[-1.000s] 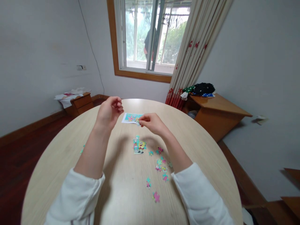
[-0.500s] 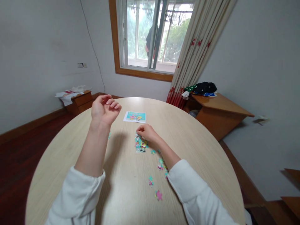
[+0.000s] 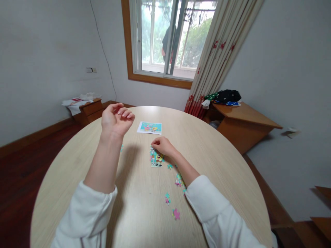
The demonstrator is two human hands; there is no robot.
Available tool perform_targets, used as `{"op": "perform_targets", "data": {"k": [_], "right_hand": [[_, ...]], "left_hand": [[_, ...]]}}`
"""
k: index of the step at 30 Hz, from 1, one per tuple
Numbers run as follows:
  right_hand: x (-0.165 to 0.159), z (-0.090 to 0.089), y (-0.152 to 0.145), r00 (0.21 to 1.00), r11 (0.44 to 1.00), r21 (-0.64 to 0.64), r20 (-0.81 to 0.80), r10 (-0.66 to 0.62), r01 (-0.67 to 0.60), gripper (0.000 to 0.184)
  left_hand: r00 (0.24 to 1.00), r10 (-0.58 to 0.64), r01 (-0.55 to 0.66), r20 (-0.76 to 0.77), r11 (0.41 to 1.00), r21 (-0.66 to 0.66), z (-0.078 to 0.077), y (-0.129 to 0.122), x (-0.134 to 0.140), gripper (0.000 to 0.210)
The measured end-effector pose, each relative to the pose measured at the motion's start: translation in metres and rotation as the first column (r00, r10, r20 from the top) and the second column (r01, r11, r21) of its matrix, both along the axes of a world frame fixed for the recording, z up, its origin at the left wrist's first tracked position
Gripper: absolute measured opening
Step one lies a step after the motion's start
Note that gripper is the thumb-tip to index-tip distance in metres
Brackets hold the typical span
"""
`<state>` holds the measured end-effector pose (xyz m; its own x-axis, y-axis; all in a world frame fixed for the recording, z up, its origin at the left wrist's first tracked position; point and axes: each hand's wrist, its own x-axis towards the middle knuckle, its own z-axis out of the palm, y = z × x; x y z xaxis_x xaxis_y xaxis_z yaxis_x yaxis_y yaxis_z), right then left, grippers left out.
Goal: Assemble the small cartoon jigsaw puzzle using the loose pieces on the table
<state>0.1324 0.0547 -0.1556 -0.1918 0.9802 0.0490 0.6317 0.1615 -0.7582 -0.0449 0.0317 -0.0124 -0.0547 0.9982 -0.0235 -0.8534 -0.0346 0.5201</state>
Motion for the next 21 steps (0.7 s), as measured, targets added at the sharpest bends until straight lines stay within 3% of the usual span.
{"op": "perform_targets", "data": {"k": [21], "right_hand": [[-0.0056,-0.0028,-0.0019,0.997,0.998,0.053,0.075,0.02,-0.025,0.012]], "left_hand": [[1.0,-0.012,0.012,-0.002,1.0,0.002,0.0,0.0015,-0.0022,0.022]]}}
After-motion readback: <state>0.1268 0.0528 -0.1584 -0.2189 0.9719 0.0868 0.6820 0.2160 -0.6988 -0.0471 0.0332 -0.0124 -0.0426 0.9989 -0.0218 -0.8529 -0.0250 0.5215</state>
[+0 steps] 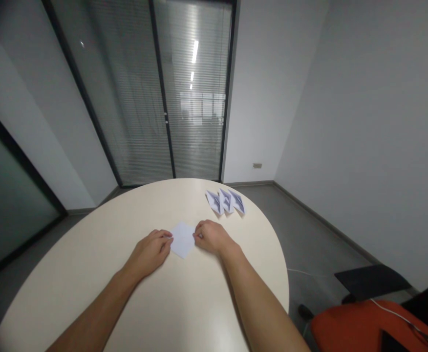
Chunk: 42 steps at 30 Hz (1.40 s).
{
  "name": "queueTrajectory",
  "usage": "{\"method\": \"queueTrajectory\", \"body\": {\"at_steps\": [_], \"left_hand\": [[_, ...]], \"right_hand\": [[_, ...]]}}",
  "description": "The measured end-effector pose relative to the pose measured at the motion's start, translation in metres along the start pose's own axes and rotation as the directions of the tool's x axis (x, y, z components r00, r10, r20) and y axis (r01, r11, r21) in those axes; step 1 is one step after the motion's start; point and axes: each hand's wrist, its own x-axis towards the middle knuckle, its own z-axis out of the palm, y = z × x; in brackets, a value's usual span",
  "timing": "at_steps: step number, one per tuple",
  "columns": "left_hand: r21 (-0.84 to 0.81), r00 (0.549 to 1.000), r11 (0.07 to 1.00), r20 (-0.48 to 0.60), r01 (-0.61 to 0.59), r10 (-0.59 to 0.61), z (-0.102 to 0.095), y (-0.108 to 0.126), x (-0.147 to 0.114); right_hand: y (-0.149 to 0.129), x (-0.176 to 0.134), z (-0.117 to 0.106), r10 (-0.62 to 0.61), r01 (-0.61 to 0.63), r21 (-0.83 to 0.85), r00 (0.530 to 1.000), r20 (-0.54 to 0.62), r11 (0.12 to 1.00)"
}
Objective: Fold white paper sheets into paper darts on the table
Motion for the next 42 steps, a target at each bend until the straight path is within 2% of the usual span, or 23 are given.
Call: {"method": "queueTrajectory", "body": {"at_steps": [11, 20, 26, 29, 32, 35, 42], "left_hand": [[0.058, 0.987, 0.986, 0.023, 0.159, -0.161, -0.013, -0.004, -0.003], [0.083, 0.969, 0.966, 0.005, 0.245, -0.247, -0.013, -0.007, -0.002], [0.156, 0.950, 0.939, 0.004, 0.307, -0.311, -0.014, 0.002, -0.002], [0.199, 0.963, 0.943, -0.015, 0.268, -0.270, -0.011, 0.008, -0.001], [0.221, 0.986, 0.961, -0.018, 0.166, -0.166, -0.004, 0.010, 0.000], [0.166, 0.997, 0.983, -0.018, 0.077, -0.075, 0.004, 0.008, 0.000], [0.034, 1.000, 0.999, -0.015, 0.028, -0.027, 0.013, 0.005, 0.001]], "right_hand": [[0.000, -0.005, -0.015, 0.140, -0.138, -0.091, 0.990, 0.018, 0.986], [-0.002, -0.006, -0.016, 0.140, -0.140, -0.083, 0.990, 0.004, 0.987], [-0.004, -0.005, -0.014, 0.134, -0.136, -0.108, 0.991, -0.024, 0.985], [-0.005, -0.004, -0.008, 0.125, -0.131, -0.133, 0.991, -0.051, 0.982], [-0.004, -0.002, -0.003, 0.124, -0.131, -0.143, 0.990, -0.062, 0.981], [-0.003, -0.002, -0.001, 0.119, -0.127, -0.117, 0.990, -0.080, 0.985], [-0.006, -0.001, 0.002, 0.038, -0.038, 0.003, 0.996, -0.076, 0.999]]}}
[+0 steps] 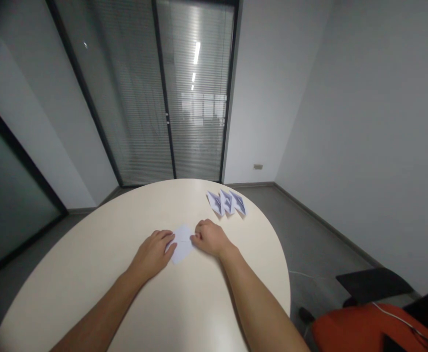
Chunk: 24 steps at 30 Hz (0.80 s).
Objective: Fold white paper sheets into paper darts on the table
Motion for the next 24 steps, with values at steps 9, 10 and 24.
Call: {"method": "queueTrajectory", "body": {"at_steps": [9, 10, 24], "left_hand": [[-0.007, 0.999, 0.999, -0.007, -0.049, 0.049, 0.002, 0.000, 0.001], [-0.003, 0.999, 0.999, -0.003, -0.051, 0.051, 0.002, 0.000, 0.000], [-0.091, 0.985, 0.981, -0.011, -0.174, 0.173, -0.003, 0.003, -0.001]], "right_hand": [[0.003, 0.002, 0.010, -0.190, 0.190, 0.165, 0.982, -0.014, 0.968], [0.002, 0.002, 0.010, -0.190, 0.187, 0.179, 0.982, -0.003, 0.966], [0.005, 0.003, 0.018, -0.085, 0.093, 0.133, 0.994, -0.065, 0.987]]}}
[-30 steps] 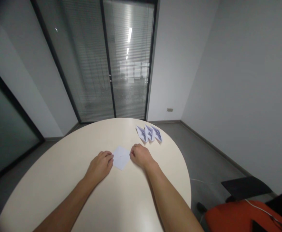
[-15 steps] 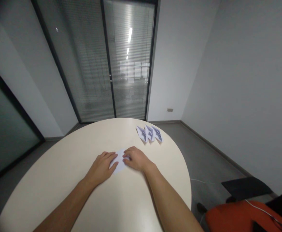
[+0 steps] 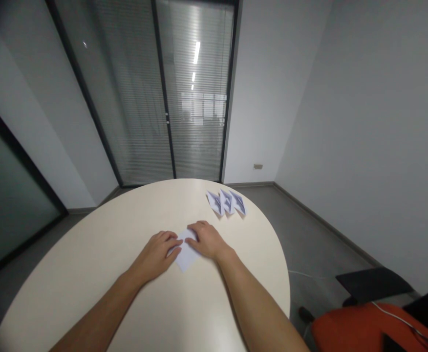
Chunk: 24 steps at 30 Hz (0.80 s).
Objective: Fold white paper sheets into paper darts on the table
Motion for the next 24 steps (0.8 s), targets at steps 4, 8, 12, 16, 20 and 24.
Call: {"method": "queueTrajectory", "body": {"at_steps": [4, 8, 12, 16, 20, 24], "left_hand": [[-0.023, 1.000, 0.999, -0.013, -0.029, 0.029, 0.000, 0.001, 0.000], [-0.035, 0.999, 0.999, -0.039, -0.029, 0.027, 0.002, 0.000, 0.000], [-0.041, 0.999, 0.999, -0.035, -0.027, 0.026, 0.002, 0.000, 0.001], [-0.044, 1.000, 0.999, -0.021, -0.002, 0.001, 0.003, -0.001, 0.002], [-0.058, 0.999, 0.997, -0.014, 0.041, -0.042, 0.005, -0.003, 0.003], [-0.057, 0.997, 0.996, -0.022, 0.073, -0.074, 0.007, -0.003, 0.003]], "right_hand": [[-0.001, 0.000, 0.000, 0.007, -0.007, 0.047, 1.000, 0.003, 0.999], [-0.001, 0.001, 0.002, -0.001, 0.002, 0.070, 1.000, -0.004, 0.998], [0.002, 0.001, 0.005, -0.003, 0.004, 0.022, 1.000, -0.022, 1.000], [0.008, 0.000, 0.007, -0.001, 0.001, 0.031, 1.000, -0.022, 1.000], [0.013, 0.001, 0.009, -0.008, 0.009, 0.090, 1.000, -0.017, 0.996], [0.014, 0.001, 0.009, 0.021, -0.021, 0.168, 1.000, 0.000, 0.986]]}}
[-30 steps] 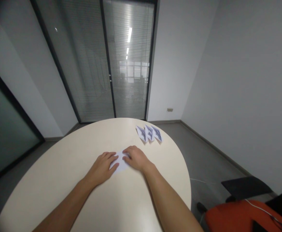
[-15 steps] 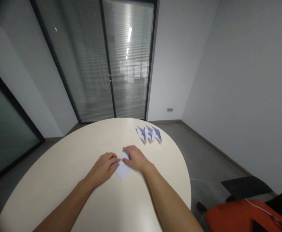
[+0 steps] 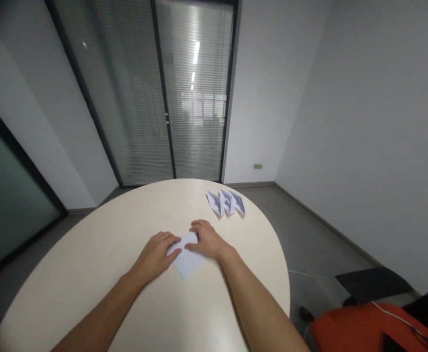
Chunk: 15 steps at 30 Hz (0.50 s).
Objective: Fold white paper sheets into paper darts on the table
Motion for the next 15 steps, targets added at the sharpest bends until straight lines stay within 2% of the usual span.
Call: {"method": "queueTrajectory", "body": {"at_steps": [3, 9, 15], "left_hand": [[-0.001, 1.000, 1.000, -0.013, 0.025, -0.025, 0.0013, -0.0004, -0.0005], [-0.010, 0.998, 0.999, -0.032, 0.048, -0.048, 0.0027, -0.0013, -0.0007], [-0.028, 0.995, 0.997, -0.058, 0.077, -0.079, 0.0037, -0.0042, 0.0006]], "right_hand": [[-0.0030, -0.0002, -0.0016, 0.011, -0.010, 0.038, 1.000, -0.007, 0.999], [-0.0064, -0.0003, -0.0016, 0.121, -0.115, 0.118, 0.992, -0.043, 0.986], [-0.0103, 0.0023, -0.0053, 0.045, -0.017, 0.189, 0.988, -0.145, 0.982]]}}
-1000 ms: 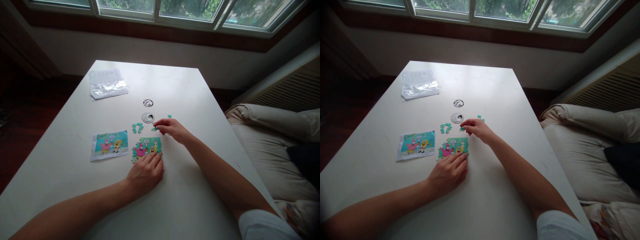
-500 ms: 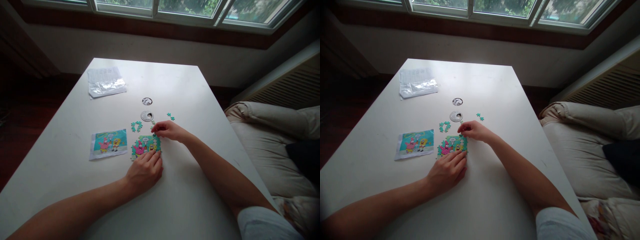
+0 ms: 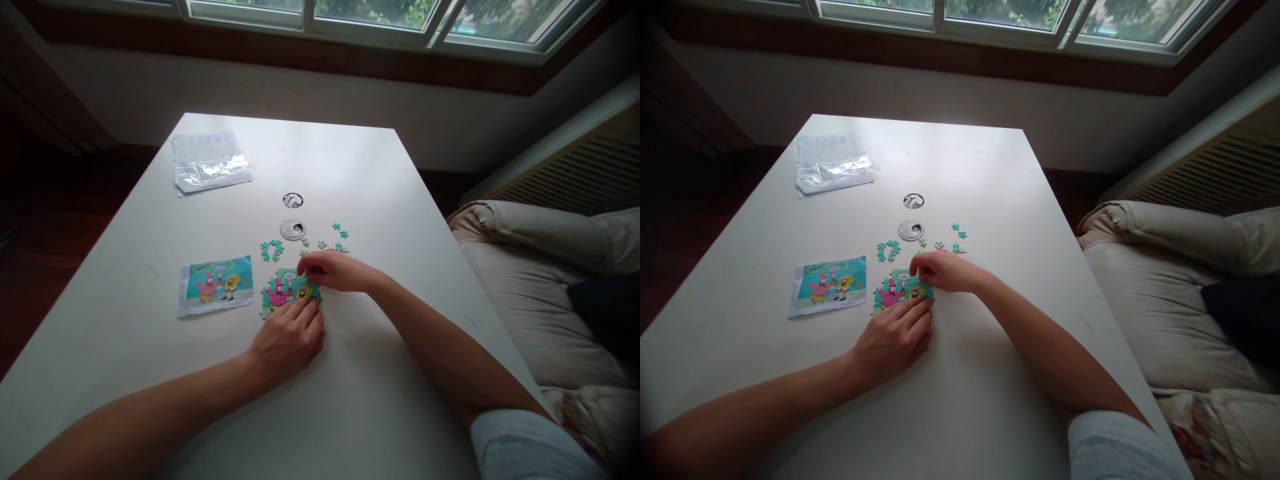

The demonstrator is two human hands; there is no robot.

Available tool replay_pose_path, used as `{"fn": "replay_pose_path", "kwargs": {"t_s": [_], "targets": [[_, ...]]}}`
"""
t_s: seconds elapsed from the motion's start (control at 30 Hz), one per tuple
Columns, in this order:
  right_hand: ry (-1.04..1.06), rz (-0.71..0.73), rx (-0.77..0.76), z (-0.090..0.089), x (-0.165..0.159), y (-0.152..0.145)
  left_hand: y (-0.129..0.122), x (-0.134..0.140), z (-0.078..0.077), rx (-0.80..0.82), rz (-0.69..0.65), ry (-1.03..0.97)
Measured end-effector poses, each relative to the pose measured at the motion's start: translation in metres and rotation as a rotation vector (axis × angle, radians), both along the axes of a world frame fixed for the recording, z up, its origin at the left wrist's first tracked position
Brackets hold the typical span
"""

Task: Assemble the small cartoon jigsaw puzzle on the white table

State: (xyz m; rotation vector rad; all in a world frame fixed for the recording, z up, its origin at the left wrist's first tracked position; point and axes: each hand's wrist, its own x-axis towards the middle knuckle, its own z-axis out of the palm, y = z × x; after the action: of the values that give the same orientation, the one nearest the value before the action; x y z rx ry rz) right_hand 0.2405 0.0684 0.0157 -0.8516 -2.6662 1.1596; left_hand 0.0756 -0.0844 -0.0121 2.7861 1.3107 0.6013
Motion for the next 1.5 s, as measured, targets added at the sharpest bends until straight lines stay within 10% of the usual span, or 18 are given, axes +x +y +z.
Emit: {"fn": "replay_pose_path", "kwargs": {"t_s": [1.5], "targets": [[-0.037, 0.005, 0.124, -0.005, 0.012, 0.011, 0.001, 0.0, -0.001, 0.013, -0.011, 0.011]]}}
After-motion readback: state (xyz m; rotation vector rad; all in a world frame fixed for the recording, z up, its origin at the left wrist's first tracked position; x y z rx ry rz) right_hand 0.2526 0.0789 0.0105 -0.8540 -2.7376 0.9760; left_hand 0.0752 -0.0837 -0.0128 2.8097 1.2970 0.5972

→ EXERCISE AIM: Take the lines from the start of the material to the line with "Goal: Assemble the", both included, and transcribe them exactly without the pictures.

→ ANSWER:
[-1.000s] 
[-0.500s] 
[+0.000s] 
The demonstrator is two human hands; there is no robot.
Available tool perform_targets, used as `{"op": "perform_targets", "data": {"k": [_], "right_hand": [[_, ...]], "left_hand": [[_, ...]]}}`
"""
k: index of the step at 30 Hz, from 1, one per tuple
Numbers run as follows:
  right_hand: x (-0.165 to 0.159), z (-0.090 to 0.089), y (-0.152 to 0.145), r00 (0.21 to 1.00), r11 (0.44 to 1.00), r21 (-0.64 to 0.64), r20 (-0.81 to 0.80), r10 (-0.66 to 0.62), r01 (-0.67 to 0.60), gripper (0.000 to 0.184)
  left_hand: r00 (0.24 to 1.00), r10 (-0.58 to 0.64), r01 (-0.55 to 0.66), r20 (-0.76 to 0.77), r11 (0.41 to 1.00), r21 (-0.66 to 0.66), z (-0.078 to 0.077), y (-0.129 to 0.122), x (-0.134 to 0.140), gripper (0.000 to 0.210)
The measured end-effector pose, each relative to the pose measured at the motion's start: translation in metres and rotation as the first column (r00, r10, r20 from the top) and the second column (r01, r11, r21) of its matrix, both along the axes of a world frame fixed for the recording, z up, its origin at the left wrist's first tracked position
Gripper: absolute measured opening
Step one lies a step after the motion's start
Note that gripper is the thumb-tip to index-tip distance in metres
Brackets hold the typical span
"""
`<state>` holds the measured end-effector pose (xyz m; its own x-axis, y-axis; all in a world frame fixed for the recording, z up, its origin at the left wrist's first tracked position; point and axes: each hand's wrist, its own x-axis towards the middle knuckle, its own z-axis out of the palm, y = z × x; x y z xaxis_x xaxis_y xaxis_z yaxis_x yaxis_y yaxis_z), right then left, grippers left out.
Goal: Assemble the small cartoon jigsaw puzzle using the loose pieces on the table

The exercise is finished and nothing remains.